そして、準備をする中で、徐にではあるが、妹に今日の出来事を話した。勿論ストレートではなく、フェイクを織り交ぜながら。
「あははは。その人、リアアカのし過ぎなんじゃない? 色んなゲームだってあるし。熱中のし過ぎで、区別つかなくなっちゃんだと思うよ。そ〜いうのは、少しでもいいからおやすみするのが一番なんだよ? ほら、ゲームにだって表示されてるし。《1時間したら、15分は休憩》ってね」
「ま、まぁ 確かにそう言う線もあるよね」
「ん~、私は白昼夢なんて、見たことないしー、後は 疲れてるせい何かも知れない、かな。それが、一番オーソドックスっぽいでしょ?」
聡明な妹。圭の自慢の妹だ。
頭もよく働いていて、どこにも非がないとも思える。周りに言えばきっと、シスコン、だと思われるだろう。勿論、色々と弁えているつもりだが、別にそう思われても構わないと思ってる。
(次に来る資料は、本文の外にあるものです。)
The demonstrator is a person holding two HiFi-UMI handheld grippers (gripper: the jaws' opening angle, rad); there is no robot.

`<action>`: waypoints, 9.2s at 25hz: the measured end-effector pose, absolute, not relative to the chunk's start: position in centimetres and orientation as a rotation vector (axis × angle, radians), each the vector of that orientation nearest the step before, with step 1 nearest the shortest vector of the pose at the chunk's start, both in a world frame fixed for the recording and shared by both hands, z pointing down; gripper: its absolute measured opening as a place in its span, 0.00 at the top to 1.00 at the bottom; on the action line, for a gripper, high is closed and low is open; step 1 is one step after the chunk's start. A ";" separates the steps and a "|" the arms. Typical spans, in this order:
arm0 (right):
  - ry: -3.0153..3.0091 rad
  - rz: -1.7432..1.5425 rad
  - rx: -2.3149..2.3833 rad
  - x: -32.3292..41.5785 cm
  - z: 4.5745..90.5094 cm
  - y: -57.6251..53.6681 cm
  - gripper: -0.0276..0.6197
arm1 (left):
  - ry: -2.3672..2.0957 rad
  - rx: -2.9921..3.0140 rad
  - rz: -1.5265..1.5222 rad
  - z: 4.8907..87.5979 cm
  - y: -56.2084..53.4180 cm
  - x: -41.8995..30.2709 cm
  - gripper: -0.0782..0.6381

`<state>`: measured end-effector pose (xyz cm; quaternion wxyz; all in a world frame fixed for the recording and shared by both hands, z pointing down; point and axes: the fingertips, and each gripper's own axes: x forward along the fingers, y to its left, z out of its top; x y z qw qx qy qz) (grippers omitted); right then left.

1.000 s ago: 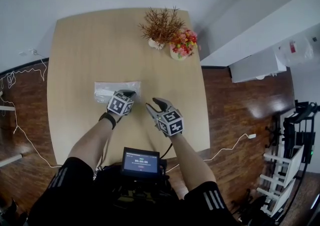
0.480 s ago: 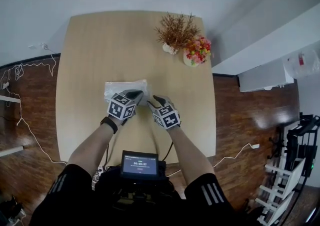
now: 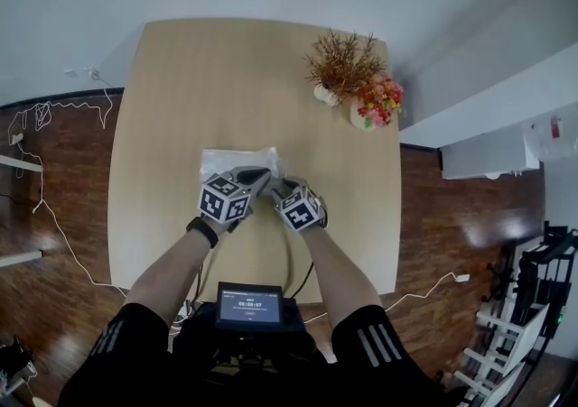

…妹を守る男の人が現れるまでは。自分がしっかりとしなきゃいけない。
圭はそう思ってるから。
―――セカイは、激変 スル――――
その時だ。
再び、声が聞こえたのは。聞こえた、と認識、理解出来た瞬間 飛び跳ねる様に 圭は立ち上がった。
「っっ!?」
「? お、お兄ちゃん? どうしたの? 突然、立ち上がって」
琴美も驚いて、首を傾げた。圭は、琴美には何も言わず、ただただ 周囲を見渡していた。
―――サァ タノシモウ。 オマエハ、ウン ガイイ ―――
―――オマエ、ソシテ オマエノ イモウトモ、ドウヨウ二 ―――
―――モウ、オマエハ オレデ オレハ オマエ ―――
―――オマエガ、シヌコトハ ナイ ―――
―――ダカラ、 タダタダ、タノシモウ ―――
その後、圭は 糸が切れた人形の様に崩れ落ちた。
琴美が驚いて、急いで近所付き合いのある隣のおばさんに助けを求め、ベッドで寝かされた。
救急車を呼ぶ所まで言ったのだが、数分で目を覚ましたのだ。
最後に覚えているのは、その頭の中に直接響いてくる言葉の中のたった1つだけだった。